\[\boxed{\mathbf{1040.ОК\ ГДЗ - домашка\ на}\ 5}\]
\[Рисунок\ по\ условию\ задачи:\]
\[\mathbf{Дано:}\]
\[ABCD - ромб;\]
\[BD \cap CA = O;\]
\[BD = BC.\]
\[\mathbf{Найти:}\]
\[угол\ между\ векторами.\]
\[\mathbf{Решение.}\]
\[BC = BD = CD \Longrightarrow \ \]
\[\Longrightarrow \mathrm{\Delta}BCD - равносторонний;\]
\[BD = BA = AD \Longrightarrow\]
\[\Longrightarrow \mathrm{\Delta}ABD - равносторонний.\]

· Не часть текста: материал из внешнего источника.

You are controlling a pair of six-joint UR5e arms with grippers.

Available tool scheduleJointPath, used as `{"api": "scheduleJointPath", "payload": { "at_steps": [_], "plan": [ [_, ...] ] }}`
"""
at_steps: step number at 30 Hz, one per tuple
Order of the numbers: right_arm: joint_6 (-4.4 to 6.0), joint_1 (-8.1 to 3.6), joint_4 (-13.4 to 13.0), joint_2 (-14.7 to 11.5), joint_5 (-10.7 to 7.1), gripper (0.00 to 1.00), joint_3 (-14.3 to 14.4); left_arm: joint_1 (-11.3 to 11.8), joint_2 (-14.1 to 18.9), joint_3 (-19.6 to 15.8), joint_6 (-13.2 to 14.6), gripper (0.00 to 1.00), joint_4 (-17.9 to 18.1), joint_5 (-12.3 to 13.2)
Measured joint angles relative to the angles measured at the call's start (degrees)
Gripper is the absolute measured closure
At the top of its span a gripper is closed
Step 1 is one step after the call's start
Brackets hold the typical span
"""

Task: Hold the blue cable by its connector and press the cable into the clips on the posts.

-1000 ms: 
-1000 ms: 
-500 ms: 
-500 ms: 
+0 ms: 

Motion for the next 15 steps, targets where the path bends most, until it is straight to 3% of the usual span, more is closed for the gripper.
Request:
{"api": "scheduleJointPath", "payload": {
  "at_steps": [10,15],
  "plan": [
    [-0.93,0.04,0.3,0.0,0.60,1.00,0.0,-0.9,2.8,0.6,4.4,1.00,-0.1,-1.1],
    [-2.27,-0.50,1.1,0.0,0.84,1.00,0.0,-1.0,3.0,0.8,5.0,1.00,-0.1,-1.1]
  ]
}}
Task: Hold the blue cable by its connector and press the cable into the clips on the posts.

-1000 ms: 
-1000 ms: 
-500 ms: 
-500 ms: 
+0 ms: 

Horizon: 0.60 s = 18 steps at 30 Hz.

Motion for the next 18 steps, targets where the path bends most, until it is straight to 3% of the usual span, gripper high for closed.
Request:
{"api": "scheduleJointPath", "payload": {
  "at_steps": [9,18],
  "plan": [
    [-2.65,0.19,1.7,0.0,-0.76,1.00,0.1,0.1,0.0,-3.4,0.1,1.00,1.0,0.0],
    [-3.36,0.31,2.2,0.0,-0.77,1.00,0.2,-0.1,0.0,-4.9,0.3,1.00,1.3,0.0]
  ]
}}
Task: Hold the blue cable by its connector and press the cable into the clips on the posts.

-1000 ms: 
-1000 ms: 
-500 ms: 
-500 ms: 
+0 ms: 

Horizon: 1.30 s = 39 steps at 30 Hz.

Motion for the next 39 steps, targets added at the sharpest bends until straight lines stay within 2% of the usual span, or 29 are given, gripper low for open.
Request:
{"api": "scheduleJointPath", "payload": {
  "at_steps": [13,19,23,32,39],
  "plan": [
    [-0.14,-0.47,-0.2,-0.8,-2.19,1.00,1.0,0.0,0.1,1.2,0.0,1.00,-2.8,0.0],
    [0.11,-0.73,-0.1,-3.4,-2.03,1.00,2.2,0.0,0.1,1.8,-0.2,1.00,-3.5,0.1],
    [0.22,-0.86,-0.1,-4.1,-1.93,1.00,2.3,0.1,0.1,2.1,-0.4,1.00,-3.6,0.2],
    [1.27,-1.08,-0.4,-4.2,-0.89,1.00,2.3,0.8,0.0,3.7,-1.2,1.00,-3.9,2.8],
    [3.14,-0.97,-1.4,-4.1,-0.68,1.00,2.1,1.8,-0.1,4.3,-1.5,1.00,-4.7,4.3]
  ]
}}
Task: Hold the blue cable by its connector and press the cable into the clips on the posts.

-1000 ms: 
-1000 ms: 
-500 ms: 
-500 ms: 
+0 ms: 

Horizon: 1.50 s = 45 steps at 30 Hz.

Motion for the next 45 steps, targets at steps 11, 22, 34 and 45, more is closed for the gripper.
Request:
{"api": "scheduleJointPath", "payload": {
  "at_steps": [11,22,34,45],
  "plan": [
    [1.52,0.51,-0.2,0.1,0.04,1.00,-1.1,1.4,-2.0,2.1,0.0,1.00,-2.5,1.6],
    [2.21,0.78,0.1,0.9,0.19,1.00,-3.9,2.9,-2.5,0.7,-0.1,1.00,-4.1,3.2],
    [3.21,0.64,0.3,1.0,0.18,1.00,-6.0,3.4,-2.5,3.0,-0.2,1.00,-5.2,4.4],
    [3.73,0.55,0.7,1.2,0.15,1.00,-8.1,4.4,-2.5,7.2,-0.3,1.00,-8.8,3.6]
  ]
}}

\[\textbf{а)}\ \left( \widehat{\overrightarrow{\text{AB}};\overrightarrow{\text{AD}}} \right) = 60{^\circ};\]
\[\textbf{б)}\ \left( \widehat{\overrightarrow{\text{AB}};\overrightarrow{\text{DA}}} \right) = 120{^\circ};\]
\[\textbf{в)}\ \left( \widehat{\overrightarrow{\text{BA}};\overrightarrow{\text{AD}}} \right) = 120{^\circ};\]
\[\textbf{г)}\ \left( \widehat{\overrightarrow{\text{OC}};\overrightarrow{\text{OD}}} \right) = 90{^\circ};\]
\[\textbf{д)}\ \left( \widehat{\overrightarrow{\text{AB}};\overrightarrow{\text{DA}}} \right) = 120{^\circ};\]
\[\textbf{е)}\ \left( \widehat{\overrightarrow{\text{AB}};\overrightarrow{\text{CD}}} \right) = 180{^\circ}\]